What does all of this have to do with fashion? You may well ask. The answer is that, finding ourselves in this gun-infested environment, camouflage clothing of all kinds became all the rage, as it was a combination fashion statement and life-saving necessity when going out into the open. As an example, let us look at what was “de rigueur” to wear when grocery shopping. If one managed to get to a supermarket without running into someone armed with a lethal weapon and a bad case of road rage, one was well advised to wear clothing which permitted one to blend in with the background in case bullets started flying as, unfortunately, they often did. For this reason, clothes designed for comestibles shopping were made of fabrics imprinted with various horizontal patterns which replicated the appearance of shelves of foodstuffs. With any luck, one could press one’s back against actual shelves in the supermarket and diminish one’s visibility.
It didn’t take long for the majority of retail business of all kinds to have a dedicated section of clothing, depicting their particular interiors, right by the store’s entrance, for the possibly life-saving benefit of their patrons. As wardrobes now reflected one’s shopping habits, they were also a very visible testimonial to one’s financial wherewithal (if not very flattering to the figure). Some people who did not have the means to shop in high-end stores or boutiques bought the camouflage clothing for those places anyway, and then took their lives into their own hands wearing these to establishments they customarily frequented, ergo could afford, prompting the expression “Il faut souffrir pour être belle” (“You have to suffer to be beautiful”) to take on a whole new meaning.
After Purification Day, we enacted extremely strict gun control laws. Mandatory instruction in use and annual re-qualification were ordered for all those who possessed a gun, since there was more than ample evidence suggesting that a large percentage of owners had little or no shooting skills at all, many finding hitting a billboard at point-blank range problematic.
Constitution 2.0 did not now include the Second Amendment since the British(alt) swore up and down, on everything that is holy, that they had no intention of colonizing us ever again, and neither our immediate neighbors nor anybody else, for that matter, showed any inclinations pointing in that direction. In light of that, “A well regulated Militia, being necessary to the security of a free State, the right of the people to keep and bear Arms, shall not be infringed” was a safeguard which, clearly, became academic.
Not surprisingly, there was little opposition to these changes because all of us, including even the most ardent gun enthusiasts, had had enough of senseless killing, of mass murders, of children shooting each other by accident, of disputes being resolved with the business end of a gun, of injury and death by “wrong time, wrong place,” of not a single day going by without yet another news story involving guns and death.
The fashion industry, reacting, as always, to cultural changes and to our wants, needs and tastes, now designed clothing made of the most colorful fabrics possible, replacing years of drab colors, the only purpose of which was to aid us in blending into the woodwork.
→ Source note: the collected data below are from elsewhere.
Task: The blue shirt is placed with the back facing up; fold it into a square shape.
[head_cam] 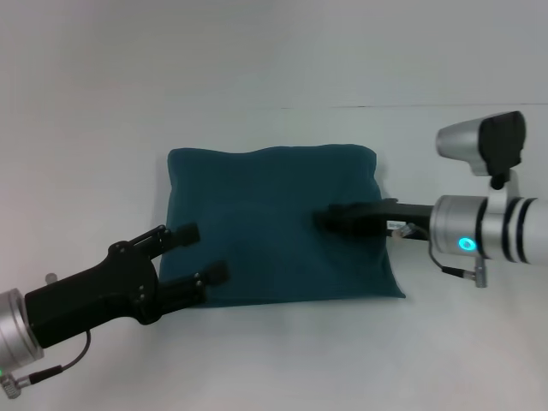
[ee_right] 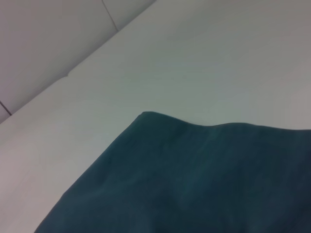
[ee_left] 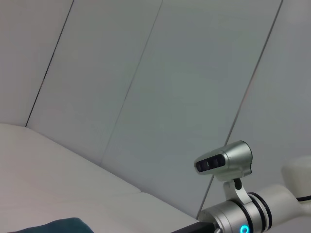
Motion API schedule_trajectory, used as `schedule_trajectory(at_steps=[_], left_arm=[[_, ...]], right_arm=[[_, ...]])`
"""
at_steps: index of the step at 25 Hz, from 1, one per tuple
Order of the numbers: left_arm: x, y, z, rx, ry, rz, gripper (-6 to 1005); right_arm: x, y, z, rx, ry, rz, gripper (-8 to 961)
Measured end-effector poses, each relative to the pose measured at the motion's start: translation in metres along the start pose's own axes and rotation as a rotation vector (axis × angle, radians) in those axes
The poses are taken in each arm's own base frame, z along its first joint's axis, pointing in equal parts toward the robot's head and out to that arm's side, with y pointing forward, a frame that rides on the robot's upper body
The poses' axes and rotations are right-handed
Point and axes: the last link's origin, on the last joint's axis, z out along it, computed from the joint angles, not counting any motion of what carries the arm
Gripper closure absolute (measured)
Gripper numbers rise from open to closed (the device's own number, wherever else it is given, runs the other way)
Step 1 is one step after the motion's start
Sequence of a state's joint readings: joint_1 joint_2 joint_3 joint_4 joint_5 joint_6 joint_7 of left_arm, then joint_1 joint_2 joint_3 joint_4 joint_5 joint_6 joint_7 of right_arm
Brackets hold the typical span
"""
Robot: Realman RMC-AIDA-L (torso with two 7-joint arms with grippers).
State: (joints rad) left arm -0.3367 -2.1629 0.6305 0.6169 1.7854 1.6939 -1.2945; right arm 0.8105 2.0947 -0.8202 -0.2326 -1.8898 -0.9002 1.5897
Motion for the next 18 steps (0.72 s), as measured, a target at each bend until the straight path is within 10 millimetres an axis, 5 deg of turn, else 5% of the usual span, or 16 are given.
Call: schedule_trajectory(at_steps=[8,18], left_arm=[[0.004,0.000,0.002,-0.015,0.008,0.001,128],[0.010,0.010,0.002,-0.106,0.001,0.021,130]], right_arm=[[-0.005,0.004,-0.044,-0.166,-0.121,-0.060,592],[0.038,0.018,-0.114,-0.376,-0.190,-0.208,324]])
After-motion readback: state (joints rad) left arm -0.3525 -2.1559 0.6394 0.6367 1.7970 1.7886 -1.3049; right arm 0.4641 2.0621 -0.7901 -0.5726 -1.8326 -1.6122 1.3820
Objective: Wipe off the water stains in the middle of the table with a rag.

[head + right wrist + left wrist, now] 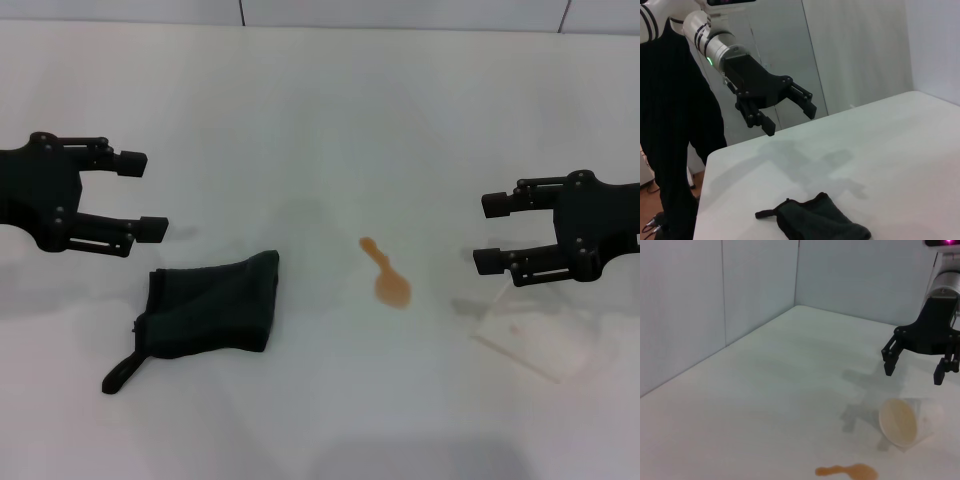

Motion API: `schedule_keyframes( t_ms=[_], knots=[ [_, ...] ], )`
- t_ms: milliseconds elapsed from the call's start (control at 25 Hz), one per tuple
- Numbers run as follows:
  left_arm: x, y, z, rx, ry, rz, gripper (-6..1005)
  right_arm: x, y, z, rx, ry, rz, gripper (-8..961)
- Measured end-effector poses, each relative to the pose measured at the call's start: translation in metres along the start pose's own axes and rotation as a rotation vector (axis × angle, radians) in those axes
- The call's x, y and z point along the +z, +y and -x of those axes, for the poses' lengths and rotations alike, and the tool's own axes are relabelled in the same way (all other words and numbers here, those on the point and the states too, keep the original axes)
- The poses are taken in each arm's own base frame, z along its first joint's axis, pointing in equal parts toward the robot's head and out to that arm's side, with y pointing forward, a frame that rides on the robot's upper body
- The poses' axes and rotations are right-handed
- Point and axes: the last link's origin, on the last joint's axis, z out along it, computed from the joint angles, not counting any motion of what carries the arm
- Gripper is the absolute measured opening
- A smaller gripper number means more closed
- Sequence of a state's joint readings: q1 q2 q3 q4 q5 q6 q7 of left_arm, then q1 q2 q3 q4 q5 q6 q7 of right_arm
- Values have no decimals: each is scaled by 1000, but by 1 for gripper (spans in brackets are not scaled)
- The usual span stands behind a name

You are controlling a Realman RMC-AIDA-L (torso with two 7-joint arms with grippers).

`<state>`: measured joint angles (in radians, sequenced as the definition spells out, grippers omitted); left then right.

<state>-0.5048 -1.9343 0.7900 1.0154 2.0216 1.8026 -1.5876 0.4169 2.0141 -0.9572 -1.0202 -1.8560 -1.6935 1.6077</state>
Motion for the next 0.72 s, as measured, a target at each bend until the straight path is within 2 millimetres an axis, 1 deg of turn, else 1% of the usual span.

To describe an outfit as “garish” was to give it high praise indeed; to call it “camouflage” was to denigrate it in the worst way possible. Evening wear, which heretofore involved covering up from head to foot to decrease one’s visibility to the max, now returned in styles that were revealing and made of fabrics which were downright neon.
These days we want to be seen, and in technicolor! The key word in the fashion of today is visibility, celebrating the return of sanity and of safety and of the idea that the most important right any of us have, the one which takes precedence over all else, is the right to live!